Furthermore, from Axios:
We now know that Congressional Republicans are willing to buck Trump and leadership on big-ticket legislative items.
Republicans will need to keep working on healthcare reform, even though Trump says that he’s done with it. They’ve campaigned for years on killing Obamacare, and can’t head into the mid-terms without giving it another go. Particularly when they keep insisting that the current scheme is collapsing?
CBO said that the Republican healthcare bill would shrink long-term budget deficits by hundreds of billions of dollars. Without it, filling the tax revenue hole becomes harder.

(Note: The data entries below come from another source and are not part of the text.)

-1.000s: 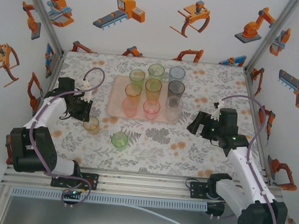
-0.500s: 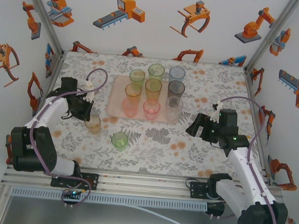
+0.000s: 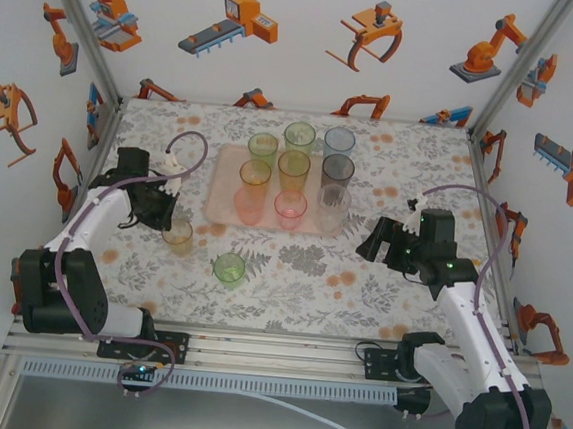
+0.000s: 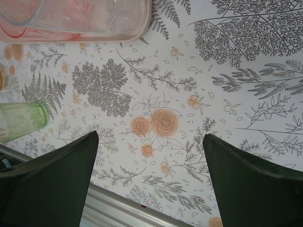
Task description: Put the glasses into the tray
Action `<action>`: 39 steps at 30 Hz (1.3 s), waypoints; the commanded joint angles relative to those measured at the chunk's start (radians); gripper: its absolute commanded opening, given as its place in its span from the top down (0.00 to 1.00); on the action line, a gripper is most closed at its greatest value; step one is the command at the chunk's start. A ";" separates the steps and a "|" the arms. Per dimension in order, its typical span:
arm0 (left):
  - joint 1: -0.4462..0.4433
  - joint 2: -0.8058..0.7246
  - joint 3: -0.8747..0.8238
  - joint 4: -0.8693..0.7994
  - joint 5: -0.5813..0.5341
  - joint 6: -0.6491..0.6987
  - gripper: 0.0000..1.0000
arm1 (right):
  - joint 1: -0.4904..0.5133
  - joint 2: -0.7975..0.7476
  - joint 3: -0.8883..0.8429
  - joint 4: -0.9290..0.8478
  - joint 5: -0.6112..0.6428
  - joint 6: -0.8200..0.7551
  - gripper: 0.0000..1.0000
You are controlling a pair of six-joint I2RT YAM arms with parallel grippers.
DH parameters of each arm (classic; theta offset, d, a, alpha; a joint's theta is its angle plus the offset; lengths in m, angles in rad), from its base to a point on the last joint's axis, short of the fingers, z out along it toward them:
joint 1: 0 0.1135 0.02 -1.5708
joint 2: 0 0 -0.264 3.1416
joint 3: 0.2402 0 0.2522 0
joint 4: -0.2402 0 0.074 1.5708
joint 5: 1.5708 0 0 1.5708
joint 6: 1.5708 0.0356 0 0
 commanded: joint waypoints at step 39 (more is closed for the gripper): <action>-0.149 0.629 0.875 0.055 -0.058 -0.123 0.90 | -0.003 0.018 0.092 -0.107 0.061 0.039 0.18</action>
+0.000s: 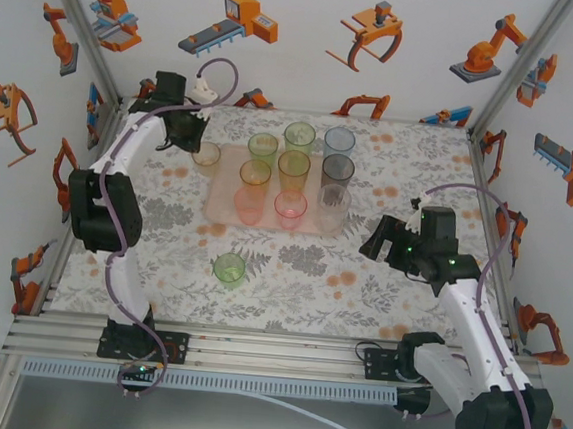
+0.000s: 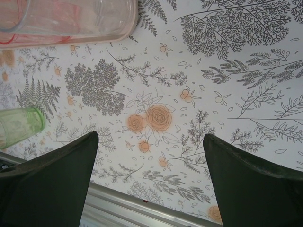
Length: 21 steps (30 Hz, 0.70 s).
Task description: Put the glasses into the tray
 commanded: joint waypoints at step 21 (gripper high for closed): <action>-0.038 0.274 0.305 0.053 0.067 -0.071 0.90 | -0.003 0.034 0.050 -0.003 0.026 0.063 0.19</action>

Sean Spicer today said repeatedly that Trump had talked to “everyone” and listened to “all” ideas, which reflects zero consideration of Congressional Democrats. If such sentiment persists it just raises the degree of difficulty for tax reform, particularly if the White House doesn’t change its position on keeping corporate tax reform tied to personal tax reform.
With the government currently at the “debt ceiling limit,” and the June 1st deadline approaching for “extraordinary funding measures,” Congress will need to address the FY18 budget resolution before it can act on tax reform. This is necessary to provide the “reconciliation instructions” that allow Republicans to pass tax legislation with only 51 votes in the Senate (and therefore no Democratic support). Reaching an agreement on the FY budget resolution will not be easy; in the past, conservatives have demanded a balanced budget within ten years but this would require endorsing spending cuts (in non-binding form) that some centrist Republicans might oppose along with the BAT.
Given this backdrop, tax reform will probably not begin to move through the legislative process until after June at the earliest. Of course, while Wall Street believes “tax reform” will be a much easier process than repealing health care, the reality is it could be just as tough as government entitlement programs, funding for Planned Parenthood, and other programs central to the Democrats, and some left-leaning Republicans, come under attack.
For the markets, which have ramped up since the election on “hopes” of a quick implementation of reforms under the new Administration, the risk of disappointment is running high. Or, as Jerry Reed once sang in “East Bound and Down:”
“We got a long way to go and short time to get there.”